It was knackering. But we got rid of all the junk and the house looked ten times better already. We kept some of the chairs, the kitchen table and the ragged and stained three-piece suite. I thought there was no way Dad would want anyone to see that but when he saw me dragging the settee towards the back door he shouted at me to stop, pulled it back to the lounge and said, ‘Throws, Luke. Five quid each at the market. Cover a multitude of sins.’
I managed to bite my tongue and not ask why, if they were that cheap, and he saw them every other day, he hadn’t bought them six pissing months ago. Almost everything else went on the pile though. We were ruthless and it only seemed a shame that we had missed November the 5th. The bonfire was the fun bit. We stood and watched years of battered and tatty Thornber history go up in flames. We toasted the old couple with cups of tea and watched as the flames crackled and spat and then burnt into smoke and drifted across the fell.
Then the real work started. There had been a change of plan and I was to start painting by myself. Dad was going to make a start with the floor sander he’d hired. I thought that was unfair, that he’d got the fun job. But then I saw how hard and slow it was, and how much floor space he had to cover, and I was pleased I was on painting duty. I slunk away and left him sweating and swearing and covered in dust.
I started in what would be Jon’s bedroom and thought I was doing OK until Dad came into the room and laughed when he saw the progress I’d made. I thought I’d done a pretty good job but we needed to be quicker, he said, and we should only use the brushes on corners.He poured half a tin of paint into a tray, grabbed one of the big rollers and rolled it over a section of the wall. He covered as much in thirty seconds as I’d done in my half an hour. After I’d been shown the trick I cracked on and finished Jon’s room in a couple of hours. I finished upstairs at about nine that night.
We were too tired to play snakes and ladders; Dad just warmed up a pizza and we sat in the bare front room and ate off our laps. I said I was knackered. Dad said it was a break from dragging wood through a forest. I asked how the sculpture was going and when we could see it.
‘Shortly,’ he said. ‘Nearly there.’
With my dad, that could mean tomorrow or next Christmas. You never could tell. My heart spun when I saw him bring in a whisky bottle and pour himself a measure, but he told me it was just a small drink, just to relax, that we had another busy day tomorrow. And I checked the bottle before we went to bed and it looked like just one or two had been poured.
The next day followed a similar pattern but Dad finished sanding the floors and started helping me with the painting. We had a brief break for lunch, ate more pizza in the evening and then carried on working. Dad even managed to varnish some of the floors downstairs and got started with some of the smaller jobs. He replaced the missing wood in the banister and had a go at making the plugs safer. I didn’t know if they would pass any tests, but at least you didn’t worry about pulling the socket out from the wall when you unplugged the kettle any more.
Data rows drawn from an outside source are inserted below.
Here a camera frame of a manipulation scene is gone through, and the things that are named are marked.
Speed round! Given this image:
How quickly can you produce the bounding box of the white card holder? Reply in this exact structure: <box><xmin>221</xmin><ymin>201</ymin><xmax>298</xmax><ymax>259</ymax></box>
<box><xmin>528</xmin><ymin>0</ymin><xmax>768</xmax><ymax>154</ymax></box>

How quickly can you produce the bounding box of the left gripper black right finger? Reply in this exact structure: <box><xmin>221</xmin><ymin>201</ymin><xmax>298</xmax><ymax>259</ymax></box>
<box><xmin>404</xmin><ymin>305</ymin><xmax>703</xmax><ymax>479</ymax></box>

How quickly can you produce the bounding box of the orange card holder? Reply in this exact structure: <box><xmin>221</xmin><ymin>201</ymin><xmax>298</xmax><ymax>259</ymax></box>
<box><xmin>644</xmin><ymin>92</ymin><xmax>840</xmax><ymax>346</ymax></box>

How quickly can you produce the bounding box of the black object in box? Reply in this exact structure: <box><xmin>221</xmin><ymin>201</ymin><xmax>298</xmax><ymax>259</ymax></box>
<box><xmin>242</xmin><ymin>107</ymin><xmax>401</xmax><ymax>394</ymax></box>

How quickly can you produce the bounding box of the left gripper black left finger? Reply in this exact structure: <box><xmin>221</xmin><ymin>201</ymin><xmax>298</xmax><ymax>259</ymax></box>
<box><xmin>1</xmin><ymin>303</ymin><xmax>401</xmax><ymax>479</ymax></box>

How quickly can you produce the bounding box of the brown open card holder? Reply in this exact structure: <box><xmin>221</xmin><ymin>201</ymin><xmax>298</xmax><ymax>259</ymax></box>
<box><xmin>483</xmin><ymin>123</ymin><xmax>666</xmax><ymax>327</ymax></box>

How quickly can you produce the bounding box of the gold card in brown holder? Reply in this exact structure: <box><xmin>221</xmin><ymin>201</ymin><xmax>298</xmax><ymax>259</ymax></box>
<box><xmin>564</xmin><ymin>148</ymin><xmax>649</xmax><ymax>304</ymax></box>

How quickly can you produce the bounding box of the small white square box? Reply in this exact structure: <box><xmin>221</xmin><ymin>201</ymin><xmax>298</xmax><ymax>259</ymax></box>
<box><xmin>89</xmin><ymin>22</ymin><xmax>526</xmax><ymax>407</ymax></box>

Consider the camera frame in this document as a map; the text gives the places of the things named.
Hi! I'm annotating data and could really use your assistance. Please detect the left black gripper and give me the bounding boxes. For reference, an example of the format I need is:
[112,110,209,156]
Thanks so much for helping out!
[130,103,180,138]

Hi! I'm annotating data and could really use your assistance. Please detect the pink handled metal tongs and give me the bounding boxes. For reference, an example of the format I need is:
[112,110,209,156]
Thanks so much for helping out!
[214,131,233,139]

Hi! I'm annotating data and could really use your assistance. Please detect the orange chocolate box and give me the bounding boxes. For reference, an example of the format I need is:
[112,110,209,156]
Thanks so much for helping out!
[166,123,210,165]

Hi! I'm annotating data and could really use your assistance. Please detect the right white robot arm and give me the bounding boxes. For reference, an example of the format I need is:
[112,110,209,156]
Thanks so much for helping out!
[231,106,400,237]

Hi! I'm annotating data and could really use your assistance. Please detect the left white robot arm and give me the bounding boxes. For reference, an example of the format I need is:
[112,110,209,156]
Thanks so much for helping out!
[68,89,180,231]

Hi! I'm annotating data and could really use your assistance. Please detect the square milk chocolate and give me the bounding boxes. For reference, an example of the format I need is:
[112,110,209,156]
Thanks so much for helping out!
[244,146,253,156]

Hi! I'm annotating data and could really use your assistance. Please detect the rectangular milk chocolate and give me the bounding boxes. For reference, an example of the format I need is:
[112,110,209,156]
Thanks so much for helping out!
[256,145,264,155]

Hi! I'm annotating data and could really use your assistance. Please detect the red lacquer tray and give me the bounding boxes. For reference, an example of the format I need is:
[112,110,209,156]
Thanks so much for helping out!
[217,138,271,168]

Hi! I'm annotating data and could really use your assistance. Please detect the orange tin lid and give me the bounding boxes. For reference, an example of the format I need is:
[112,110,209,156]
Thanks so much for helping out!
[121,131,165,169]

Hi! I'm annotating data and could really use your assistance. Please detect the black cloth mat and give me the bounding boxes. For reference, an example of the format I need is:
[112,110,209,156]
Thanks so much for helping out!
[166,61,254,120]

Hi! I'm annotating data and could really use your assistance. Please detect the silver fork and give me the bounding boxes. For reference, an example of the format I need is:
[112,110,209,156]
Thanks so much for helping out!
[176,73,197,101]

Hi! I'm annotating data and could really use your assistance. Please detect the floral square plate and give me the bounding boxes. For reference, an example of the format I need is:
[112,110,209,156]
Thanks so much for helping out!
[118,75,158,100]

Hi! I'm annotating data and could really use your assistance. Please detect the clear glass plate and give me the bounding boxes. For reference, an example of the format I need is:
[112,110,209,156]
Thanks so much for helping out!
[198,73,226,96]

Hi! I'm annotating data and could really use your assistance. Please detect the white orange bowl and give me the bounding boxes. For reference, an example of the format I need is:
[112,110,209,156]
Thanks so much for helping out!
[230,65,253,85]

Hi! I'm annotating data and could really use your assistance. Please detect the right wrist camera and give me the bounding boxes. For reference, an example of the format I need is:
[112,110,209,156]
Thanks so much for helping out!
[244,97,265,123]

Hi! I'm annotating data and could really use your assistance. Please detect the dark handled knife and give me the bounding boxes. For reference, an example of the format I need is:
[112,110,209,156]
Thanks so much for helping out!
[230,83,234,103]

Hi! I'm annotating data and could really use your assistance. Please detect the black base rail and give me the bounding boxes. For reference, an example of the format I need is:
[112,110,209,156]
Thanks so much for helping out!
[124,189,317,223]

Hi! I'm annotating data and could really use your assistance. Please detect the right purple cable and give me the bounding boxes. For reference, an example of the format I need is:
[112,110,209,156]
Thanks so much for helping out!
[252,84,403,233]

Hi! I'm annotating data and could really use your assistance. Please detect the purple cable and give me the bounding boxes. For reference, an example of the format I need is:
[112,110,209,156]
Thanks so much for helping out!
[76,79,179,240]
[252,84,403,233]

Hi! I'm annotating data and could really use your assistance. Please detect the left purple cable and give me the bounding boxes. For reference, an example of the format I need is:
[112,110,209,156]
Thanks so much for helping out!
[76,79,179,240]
Dad had bought throws and got more light bulbs and light shades and a couple of lamps and some picture frames. It was almost midnight when all the painting had been finished and when he started screwing in the light bulbs and fitting light shades. I was collapsed on the settee, my eyes flickering, my legs jerking out in sleep spasms. I stretched myself awake and said it was pity we didn’t have anything to go in the frames. Dad looked at me like I was simple and told me that paintings were one of the few things we had loads of. I managed to stay awake a few minutes longer but by the time he started to bang nails into walls I was gone and sleep was swallowing me. I dragged myself up to my brand new bedroom and climbed into bed without taking my paint-splattered clothes off. I fell asleep in a second, despite the banging, clattering and occasional swearing from downstairs.